Ein Blick zurück ohne Zorn, aber mit einer Brise Wehmut. Es ist Ostern 2020, der erste Lockdown und Andreas Heindl geht es wie vielen Produzenten und Händlern. „Die Lager waren voll mit Osterware, aber die Kunden blieben aus.“ Im Fall eines Schokoladefabrikanten heißt das, die Ware wird von heute auf morgen unverkäuflich. Heindl verschenkte Schokohasen und anderes Österliches im Wert von 400.000 Euro an das Rote Kreuz. Wirtschaftlich „hat das richtig wehgetan“, sagt er.

Lachen kann er nicht, wenn er von den Jahren der Pandemie erzählt, aber in der Stimme schwingt Triumph mit: „Wir haben uns dagegen gewehrt, dass das Geschäft zurückgeht.“ Mit Erfolg. Den Totalausfall des Städtetourismus, der die prominenten Wiener Standorte der 1953 gegründeten Confiserie Heindl mit voller Wucht traf, kompensierte das Unternehmen im Lebensmittelhandel. Zudem expandierte Heindl nach Bayern. „Unsere Umsätze sind schon fast wieder auf dem Niveau von 2019.“

"Haifischbecken"

Heuer lässt sich die Branche Ostern nicht versalzen. Die Karwoche ist nach Weihnachten der zweitwichtigste Umsatzbringer für die Süßwarenindustrie. „Um Weihnachten verteilt sich das Geschäft auf den ganzen Dezember, zu Ostern spielt sich alles in einer Woche ab“, erklärt der steirische Schoko-Doyen Josef Zotter.
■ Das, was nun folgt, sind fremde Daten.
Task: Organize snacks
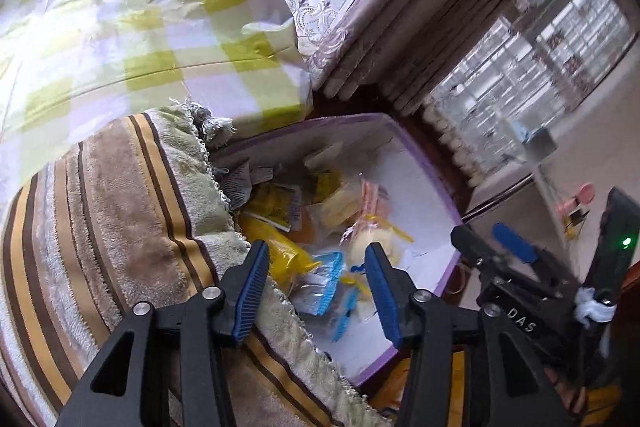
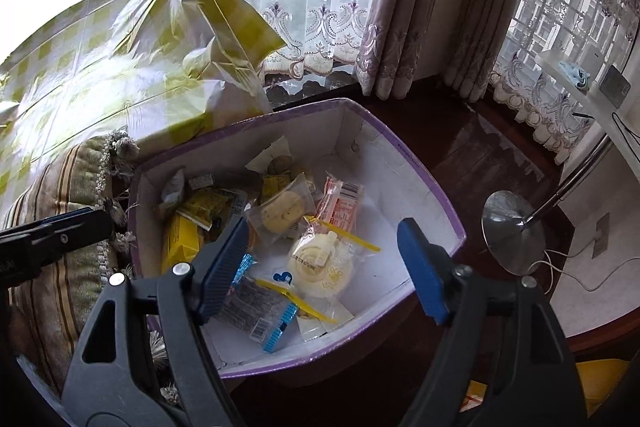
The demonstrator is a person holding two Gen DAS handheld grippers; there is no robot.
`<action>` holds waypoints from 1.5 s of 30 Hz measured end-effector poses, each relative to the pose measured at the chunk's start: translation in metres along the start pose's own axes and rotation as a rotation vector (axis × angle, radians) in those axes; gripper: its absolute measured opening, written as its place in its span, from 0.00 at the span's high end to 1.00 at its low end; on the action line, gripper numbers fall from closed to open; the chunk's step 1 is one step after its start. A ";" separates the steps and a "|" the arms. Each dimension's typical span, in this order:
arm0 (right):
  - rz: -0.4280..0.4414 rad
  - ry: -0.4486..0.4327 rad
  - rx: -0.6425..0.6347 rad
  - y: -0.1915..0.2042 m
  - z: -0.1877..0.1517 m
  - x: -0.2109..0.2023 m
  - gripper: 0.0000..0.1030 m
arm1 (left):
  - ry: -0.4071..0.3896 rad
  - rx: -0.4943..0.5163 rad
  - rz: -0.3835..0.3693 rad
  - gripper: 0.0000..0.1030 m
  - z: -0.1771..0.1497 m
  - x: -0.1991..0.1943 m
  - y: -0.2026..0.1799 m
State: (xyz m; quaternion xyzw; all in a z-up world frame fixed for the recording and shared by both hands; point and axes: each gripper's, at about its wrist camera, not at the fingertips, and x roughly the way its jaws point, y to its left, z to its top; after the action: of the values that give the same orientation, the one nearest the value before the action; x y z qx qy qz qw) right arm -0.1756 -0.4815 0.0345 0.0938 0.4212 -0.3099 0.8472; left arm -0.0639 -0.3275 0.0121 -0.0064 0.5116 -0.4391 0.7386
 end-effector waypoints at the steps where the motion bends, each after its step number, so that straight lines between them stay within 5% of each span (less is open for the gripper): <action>1: 0.001 0.004 -0.004 0.000 0.000 0.001 0.24 | 0.000 0.002 0.001 0.47 -0.001 0.000 0.000; 45: 0.014 0.034 -0.019 0.006 -0.004 0.003 0.24 | -0.001 -0.003 -0.006 0.45 -0.001 0.003 0.002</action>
State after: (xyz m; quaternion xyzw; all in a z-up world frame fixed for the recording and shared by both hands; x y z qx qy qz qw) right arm -0.1732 -0.4762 0.0285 0.0940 0.4378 -0.2986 0.8428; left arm -0.0634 -0.3276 0.0087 -0.0091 0.5119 -0.4406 0.7374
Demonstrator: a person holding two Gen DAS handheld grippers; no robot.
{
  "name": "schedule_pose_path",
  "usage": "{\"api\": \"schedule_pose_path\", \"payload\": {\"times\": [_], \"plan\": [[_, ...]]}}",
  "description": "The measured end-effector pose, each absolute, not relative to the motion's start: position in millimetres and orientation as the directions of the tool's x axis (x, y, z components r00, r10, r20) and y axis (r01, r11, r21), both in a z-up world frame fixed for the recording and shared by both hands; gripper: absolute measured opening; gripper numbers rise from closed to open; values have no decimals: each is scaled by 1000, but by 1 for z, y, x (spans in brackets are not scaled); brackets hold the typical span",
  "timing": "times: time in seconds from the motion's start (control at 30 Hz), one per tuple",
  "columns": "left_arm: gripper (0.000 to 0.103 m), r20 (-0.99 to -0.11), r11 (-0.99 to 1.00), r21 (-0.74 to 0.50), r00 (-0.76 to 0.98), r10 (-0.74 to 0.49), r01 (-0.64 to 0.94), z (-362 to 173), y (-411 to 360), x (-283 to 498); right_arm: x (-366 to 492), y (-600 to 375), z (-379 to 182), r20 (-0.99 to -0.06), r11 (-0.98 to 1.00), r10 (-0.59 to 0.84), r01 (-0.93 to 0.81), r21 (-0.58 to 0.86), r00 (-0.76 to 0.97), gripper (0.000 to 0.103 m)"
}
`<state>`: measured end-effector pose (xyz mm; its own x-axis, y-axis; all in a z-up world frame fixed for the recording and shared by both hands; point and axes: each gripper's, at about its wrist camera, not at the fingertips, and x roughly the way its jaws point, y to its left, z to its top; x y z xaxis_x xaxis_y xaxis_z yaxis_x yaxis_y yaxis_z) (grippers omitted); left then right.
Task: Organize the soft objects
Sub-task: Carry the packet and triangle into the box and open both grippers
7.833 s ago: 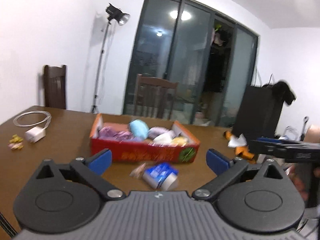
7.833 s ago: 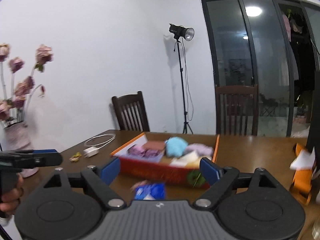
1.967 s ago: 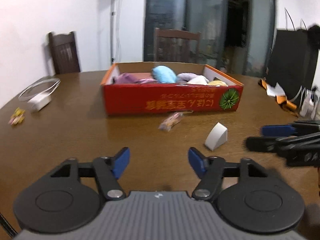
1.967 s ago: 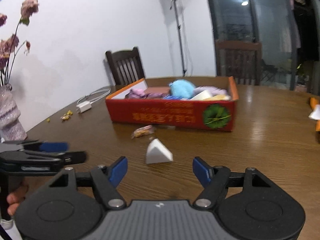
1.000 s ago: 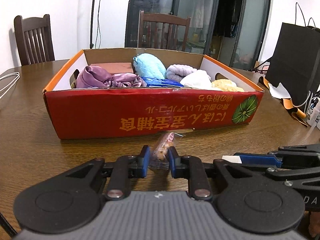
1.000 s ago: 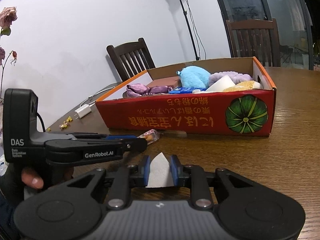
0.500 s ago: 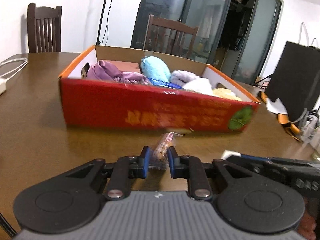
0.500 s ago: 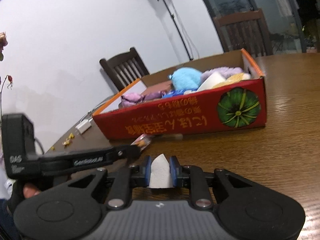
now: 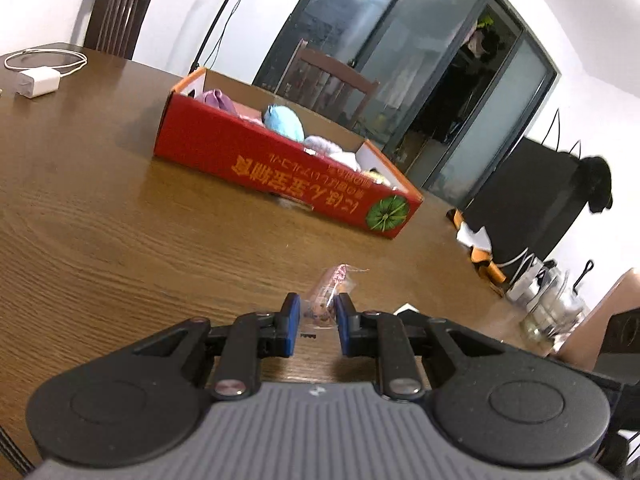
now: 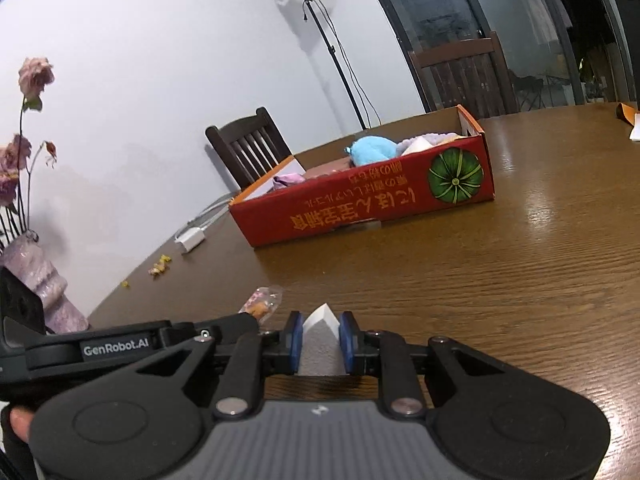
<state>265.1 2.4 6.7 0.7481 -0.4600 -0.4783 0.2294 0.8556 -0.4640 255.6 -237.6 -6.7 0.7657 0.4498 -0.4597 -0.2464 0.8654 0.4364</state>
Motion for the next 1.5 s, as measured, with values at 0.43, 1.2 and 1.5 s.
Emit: {"api": "schedule_pose_path", "payload": {"times": [0.43, 1.2, 1.5], "plan": [[20, -371, 912, -298, 846, -382, 282, 95, -11, 363, 333, -236, 76, -327, 872, 465, -362, 329, 823, 19], [62, -497, 938, -309, 815, -299, 156, 43, 2, 480, 505, -236, 21, -438, 873, 418, -219, 437, 796, 45], [64, -458, 960, -228, 853, -252, 161, 73, -4, 448, 471, -254, 55, -409, 896, 379, -220, 385, 830, 48]]}}
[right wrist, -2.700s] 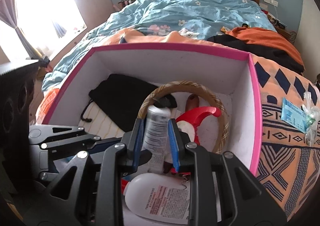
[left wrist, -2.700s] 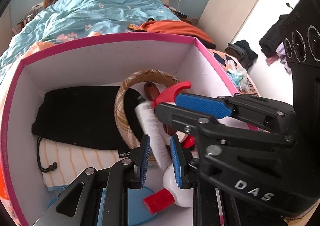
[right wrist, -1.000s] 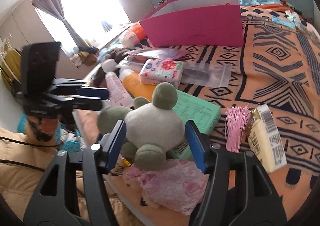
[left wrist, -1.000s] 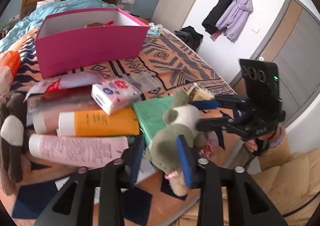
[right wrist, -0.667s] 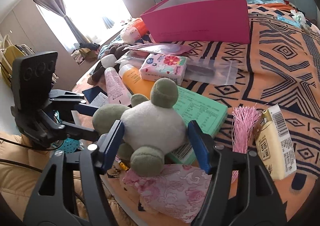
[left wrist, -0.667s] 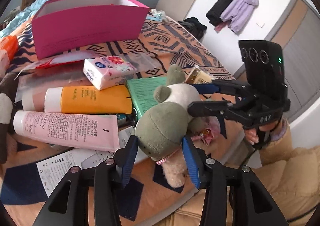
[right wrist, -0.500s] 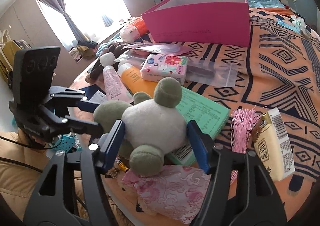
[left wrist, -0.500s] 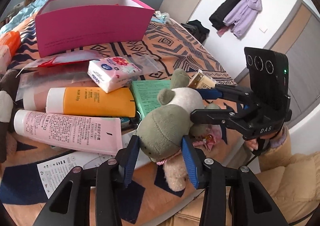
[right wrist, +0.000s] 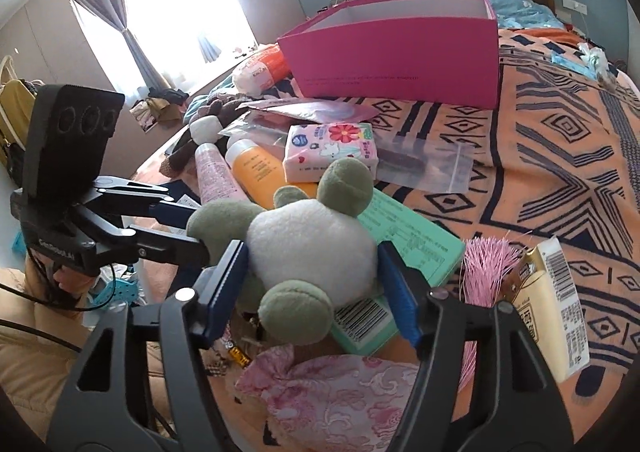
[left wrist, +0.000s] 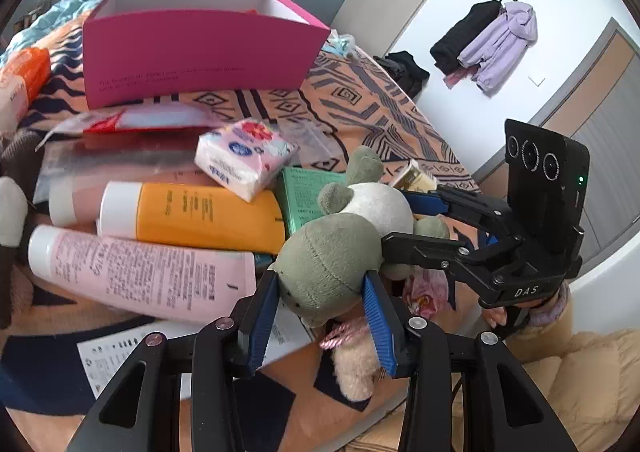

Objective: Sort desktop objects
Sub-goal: 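Lift the green plush toy off the pile with the right gripper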

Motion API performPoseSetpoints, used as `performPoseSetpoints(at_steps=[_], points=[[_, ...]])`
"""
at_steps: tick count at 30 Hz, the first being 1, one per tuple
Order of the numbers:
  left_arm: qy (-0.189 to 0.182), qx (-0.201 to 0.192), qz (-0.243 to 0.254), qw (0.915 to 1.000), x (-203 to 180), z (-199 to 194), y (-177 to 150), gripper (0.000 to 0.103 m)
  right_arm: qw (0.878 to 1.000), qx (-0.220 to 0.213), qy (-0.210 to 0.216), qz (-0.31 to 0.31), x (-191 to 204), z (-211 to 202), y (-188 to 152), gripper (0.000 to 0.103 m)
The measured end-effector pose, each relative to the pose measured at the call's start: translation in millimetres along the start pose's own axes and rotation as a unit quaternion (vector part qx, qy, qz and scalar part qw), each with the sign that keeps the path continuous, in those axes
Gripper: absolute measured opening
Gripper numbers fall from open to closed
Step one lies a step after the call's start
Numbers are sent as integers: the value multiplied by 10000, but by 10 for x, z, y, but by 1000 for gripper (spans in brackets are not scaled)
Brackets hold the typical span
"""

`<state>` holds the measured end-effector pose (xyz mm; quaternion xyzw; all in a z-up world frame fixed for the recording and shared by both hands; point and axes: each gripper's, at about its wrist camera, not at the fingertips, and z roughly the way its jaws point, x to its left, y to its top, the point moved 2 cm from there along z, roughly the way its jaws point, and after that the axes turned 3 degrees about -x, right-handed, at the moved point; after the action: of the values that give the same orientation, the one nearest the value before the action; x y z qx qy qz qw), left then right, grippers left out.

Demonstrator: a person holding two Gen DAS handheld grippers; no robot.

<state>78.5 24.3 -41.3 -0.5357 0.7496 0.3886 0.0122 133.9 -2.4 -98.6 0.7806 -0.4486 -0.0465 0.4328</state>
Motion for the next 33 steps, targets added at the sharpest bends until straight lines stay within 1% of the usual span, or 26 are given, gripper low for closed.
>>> performPoseSetpoints(at_steps=[5,16,24,33], points=[[-58,-184,92,9998,-53,-61,121,43,9995,-279,-155,-1,-1,-140,116,66],[31,-631,418,9971,-148,-186,647,43,9957,-834,-392,-22,-83,-307,540,66],[63,-830,499,9953,-102,-221,982,43,9930,-1051,-524,-117,-144,-317,846,66],[129,-1006,609,9930,-73,-255,1259,43,9899,-1271,-611,-161,-203,-320,1131,66]])
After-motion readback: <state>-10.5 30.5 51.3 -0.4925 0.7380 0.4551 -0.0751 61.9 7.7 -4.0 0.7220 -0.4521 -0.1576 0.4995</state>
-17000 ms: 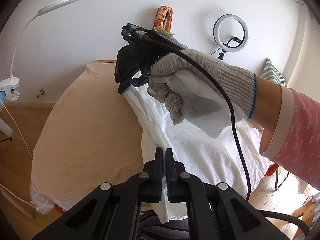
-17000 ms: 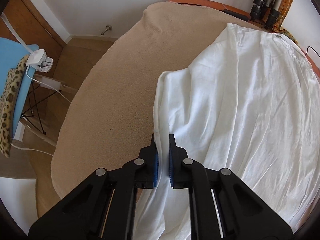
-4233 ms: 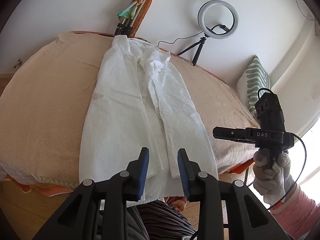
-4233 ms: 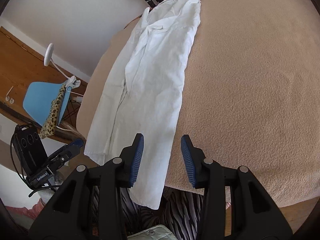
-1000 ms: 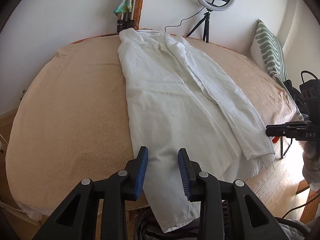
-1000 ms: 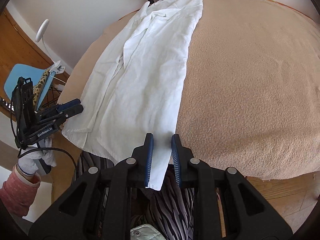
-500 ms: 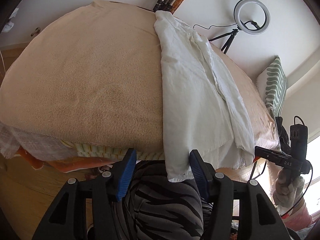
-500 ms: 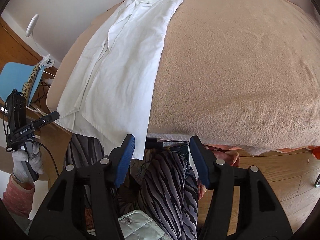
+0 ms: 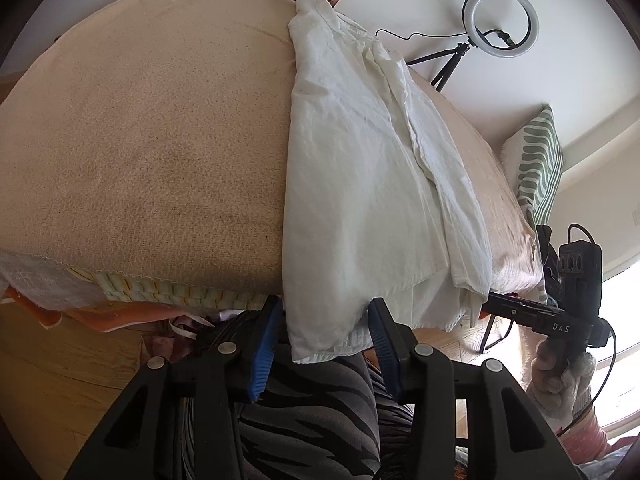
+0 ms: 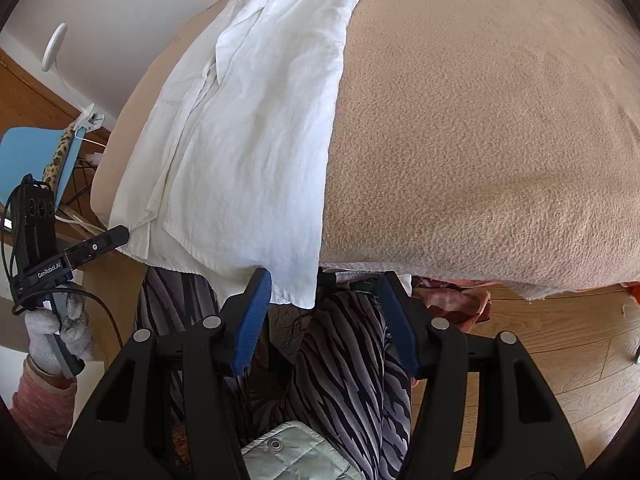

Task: Fold small clothes
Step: 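Move both grippers to the shirt hem end of the strip, then grasp the hem with both grippers and fold it up toward the collar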

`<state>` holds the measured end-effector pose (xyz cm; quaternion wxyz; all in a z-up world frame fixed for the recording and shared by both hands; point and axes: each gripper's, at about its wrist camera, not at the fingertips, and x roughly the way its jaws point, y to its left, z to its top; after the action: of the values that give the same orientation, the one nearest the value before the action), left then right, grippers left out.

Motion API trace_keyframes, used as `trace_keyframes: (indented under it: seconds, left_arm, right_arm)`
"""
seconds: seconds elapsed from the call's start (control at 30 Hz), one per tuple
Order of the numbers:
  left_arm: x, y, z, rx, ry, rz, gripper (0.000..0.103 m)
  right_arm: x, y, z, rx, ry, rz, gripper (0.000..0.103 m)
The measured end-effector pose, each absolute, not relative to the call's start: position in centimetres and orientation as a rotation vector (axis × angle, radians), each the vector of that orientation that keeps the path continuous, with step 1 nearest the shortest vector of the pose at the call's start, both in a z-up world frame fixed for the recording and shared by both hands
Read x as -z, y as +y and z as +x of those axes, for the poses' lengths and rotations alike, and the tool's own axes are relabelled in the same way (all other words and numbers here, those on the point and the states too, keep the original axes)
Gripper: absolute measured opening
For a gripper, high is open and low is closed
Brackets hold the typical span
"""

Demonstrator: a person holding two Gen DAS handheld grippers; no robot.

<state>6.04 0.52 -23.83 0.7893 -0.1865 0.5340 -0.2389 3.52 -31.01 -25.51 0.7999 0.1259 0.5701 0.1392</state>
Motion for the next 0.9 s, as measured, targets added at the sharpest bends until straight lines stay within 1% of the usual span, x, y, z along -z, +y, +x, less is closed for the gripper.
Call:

Wiener Confiserie: Andreas und Barbara Heindl
Wiener Confiserie: Andreas und Barbara Heindl © Heindl

772 Millionen Euro an Produktionswert erwirtschafteten Erzeuger von Süßwaren 2020 in Österreich und zählten damit laut Wirtschaftskammer zu den wichtigsten Branchen der Lebensmittelwirtschaft. Der Markt ist geprägt vom Kampf um Anteile im Handel, von der Dominanz des US-Riesen Mondelez (Milka) und Lindt. Davon zeugt die Insolvenz von Salzburg Schokolade, Herstellerin der Mozartkugel, die zu Zeiten von Corona zum Ladenhüter mutierte. Die Marke Mirabell wurde längst von Mondelez geschluckt, Salzburg Schokolade nun von der KEX-Gruppe um Julius Meinl V. gerettet. Kein Einzelschicksal in der Tradition heimischer Confiserie. „Es ist hart in der Branche“, sagt Heindl, zugleich froh, „dass wir uns in diesem Haifischbecken durchsetzen konnten.“

Gegen internationale Konzerne nehmen sich österreichische Marken vergleichsweise winzig aus. Größenmäßig wird die inländische Industrie von Herstellern wie Manner und Spitz angeführt, mit Umsätzen von 220 bis 250 Millionen Euro im Jahr sind sie aber fast zehn Mal so groß wie Produzenten à la Heindl und Zotter. Der Vergleich ist nur bedingt zulässig. Nicht nur gelten sie als Vorreiter der nachhaltigen Produktion (Stichwort Fairtradekakao), sie verfolgen auch andere Konzepte abseits der Massenware. Zotter baute bereits vor 20 Jahren einen Onlineshop auf und erzeugt mehr als 60 Prozent des Stroms selbst – so hat die Pandemie nicht einmal eine Delle verursacht. „Wirtschaftlich waren das die zwei besten Jahre für uns“, sagt er.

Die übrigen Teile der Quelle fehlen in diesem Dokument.